Załącznik 4
Kod w MATLABie obliczający L2 projekcję bitmapy przy zastosowaniu izogeometrycznej metody elementów skończonych
(zob. rozdział Implementacja w MATLABie algorytmu solwera zmienno-kierunkowego dla problemu projekcji bitmapy )
% This is a very fast implementation of bitmap projection with direction splitting.

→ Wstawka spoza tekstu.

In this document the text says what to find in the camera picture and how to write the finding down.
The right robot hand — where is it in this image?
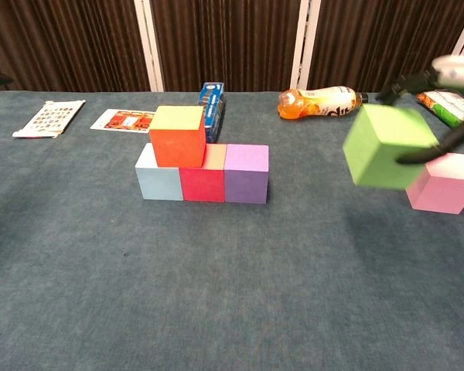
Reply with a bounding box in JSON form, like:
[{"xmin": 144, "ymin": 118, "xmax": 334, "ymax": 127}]
[{"xmin": 374, "ymin": 53, "xmax": 464, "ymax": 165}]

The green cube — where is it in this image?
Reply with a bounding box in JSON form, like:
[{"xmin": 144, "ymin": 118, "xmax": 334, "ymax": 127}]
[{"xmin": 342, "ymin": 103, "xmax": 440, "ymax": 190}]

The orange yellow cube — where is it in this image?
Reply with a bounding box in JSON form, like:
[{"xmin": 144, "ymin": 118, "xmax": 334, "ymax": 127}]
[{"xmin": 148, "ymin": 104, "xmax": 208, "ymax": 169}]

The red tan cube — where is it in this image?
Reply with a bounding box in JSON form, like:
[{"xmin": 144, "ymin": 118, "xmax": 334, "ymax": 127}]
[{"xmin": 179, "ymin": 143, "xmax": 228, "ymax": 203}]

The purple cube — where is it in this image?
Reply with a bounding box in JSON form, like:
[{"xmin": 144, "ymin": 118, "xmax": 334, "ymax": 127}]
[{"xmin": 223, "ymin": 144, "xmax": 270, "ymax": 205}]

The pink cube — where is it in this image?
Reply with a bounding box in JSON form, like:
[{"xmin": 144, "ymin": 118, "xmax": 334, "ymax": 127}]
[{"xmin": 405, "ymin": 152, "xmax": 464, "ymax": 216}]

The light blue cube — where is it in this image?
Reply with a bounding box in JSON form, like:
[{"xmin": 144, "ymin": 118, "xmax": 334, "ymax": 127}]
[{"xmin": 134, "ymin": 142, "xmax": 185, "ymax": 202}]

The green snack bag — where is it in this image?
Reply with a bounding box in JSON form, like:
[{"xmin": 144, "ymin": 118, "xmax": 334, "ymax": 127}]
[{"xmin": 416, "ymin": 89, "xmax": 464, "ymax": 139}]

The white sticker sheet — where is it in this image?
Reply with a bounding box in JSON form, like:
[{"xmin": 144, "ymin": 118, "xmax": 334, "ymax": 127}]
[{"xmin": 12, "ymin": 99, "xmax": 87, "ymax": 139}]

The dark brown curtain panel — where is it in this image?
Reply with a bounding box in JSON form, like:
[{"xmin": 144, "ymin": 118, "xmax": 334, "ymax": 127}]
[
  {"xmin": 307, "ymin": 0, "xmax": 464, "ymax": 94},
  {"xmin": 0, "ymin": 0, "xmax": 152, "ymax": 93},
  {"xmin": 150, "ymin": 0, "xmax": 302, "ymax": 93}
]

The red and white card packet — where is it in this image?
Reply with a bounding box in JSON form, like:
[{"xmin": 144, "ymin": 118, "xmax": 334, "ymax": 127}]
[{"xmin": 90, "ymin": 108, "xmax": 158, "ymax": 134}]

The orange drink bottle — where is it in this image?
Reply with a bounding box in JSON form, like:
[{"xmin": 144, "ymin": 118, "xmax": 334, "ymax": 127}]
[{"xmin": 277, "ymin": 87, "xmax": 370, "ymax": 121}]

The blue biscuit box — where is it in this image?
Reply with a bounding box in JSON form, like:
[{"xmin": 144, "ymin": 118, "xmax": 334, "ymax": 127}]
[{"xmin": 196, "ymin": 81, "xmax": 226, "ymax": 142}]

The blue felt table cover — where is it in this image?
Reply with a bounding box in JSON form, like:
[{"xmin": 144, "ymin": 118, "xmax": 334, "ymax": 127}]
[{"xmin": 0, "ymin": 90, "xmax": 464, "ymax": 371}]

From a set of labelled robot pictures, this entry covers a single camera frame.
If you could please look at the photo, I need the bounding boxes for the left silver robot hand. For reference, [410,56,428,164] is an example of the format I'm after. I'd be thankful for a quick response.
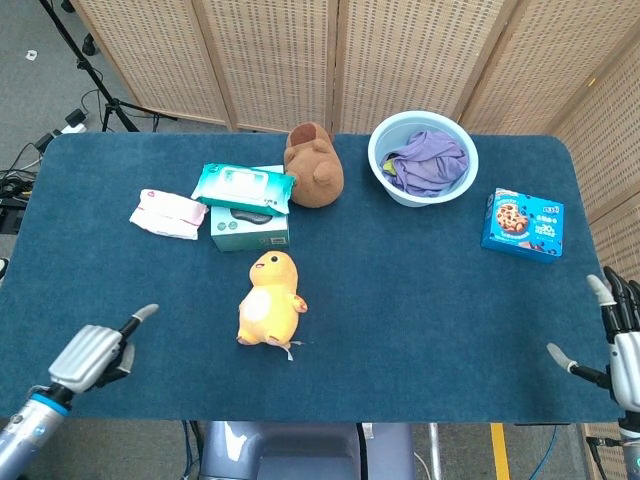
[47,303,160,394]

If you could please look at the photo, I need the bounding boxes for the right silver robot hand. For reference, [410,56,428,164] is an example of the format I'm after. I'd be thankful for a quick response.
[546,265,640,420]

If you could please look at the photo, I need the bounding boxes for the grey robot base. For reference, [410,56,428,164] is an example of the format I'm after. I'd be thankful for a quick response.
[198,420,417,480]

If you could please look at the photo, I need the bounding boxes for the orange plush toy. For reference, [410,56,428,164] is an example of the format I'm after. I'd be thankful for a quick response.
[236,250,309,350]

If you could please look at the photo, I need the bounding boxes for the brown plush toy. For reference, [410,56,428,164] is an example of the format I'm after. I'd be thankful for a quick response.
[283,123,345,209]

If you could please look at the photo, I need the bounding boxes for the blue cookie box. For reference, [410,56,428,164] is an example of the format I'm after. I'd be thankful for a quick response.
[480,187,566,265]

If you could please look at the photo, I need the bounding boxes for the pink tissue pack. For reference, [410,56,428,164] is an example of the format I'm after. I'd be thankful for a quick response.
[128,188,210,242]

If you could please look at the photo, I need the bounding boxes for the teal product box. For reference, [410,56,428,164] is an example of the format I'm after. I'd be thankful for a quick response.
[210,165,291,253]

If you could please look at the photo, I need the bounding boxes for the teal wet wipes pack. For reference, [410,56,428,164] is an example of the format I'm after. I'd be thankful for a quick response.
[191,162,297,217]

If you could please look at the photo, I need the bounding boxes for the blue table mat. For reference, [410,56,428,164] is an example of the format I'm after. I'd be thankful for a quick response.
[0,131,626,426]

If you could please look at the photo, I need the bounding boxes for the purple cloth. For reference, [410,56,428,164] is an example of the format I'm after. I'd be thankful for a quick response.
[381,130,470,197]

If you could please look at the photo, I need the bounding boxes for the light blue plastic basin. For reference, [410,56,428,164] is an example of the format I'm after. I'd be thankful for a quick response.
[367,110,480,208]

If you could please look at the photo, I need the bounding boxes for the black tripod stand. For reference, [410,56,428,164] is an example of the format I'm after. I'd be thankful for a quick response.
[38,0,177,134]

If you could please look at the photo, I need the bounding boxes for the wicker folding screen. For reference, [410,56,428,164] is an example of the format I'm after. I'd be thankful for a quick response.
[69,0,640,480]

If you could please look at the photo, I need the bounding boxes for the black floor cables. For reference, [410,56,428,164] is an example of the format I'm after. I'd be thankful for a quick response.
[0,89,161,236]

% It caches basis functions values for integration points prior to main integration loop.
%
% How to use
%
% bitmap(filename as a string, number of elements along x axis, polynomial order alog x axis, number of elements along y axis, polynomial order alog y axis)
%
% Examples
%
% bitmap("mp.JPG", 10,1,10,1)
% bitmap("basket.JPG", 20,3,20,3)
function bitmap_splitting(filename,elementsx,px,elementsy,py)
tic;
% subroutine calculating number of basis functions
compute_nr_basis_functions = @(knot_vector,p) size(knot_vector, 2) - p - 1;
% create knot_vectors along x any y axis
knot_vectorx = simple_knot(elementsx,px);
knot_vectory = simple_knot(elementsy,py);
% read image
X = imread(filename);
% extract R, G and B components of the image
R = X(:,:,1);
G = X(:,:,2);
B = X(:,:,3);
% read size of image
ix = size(X,1);
iy = size(X,2);
% compute number of degrees of freedom
nx = number_of_dofs(knot_vectorx,px);
ny = number_of_dofs(knot_vectory,py);
% initiate matrices for further computations
Ax = sparse(nx,nx);
Ay = sparse(ny,ny);
FRx = zeros(nx,ny);
FGx = zeros(nx,ny);
FBx = zeros(nx,ny);
init = toc
tic;
% initiate matrices for precached basis function values at given points
splinex = zeros(elementsx,nx,px+1);
spliney = zeros(elementsy,ny,py+1);
% precache values of basis functions in integration points
for ex = 1:elementsx;
% range of nonzero functions over element
[xl,xh] = dofs_on_element(knot_vectorx,px,ex);
% range of element (left and right edge over x axis)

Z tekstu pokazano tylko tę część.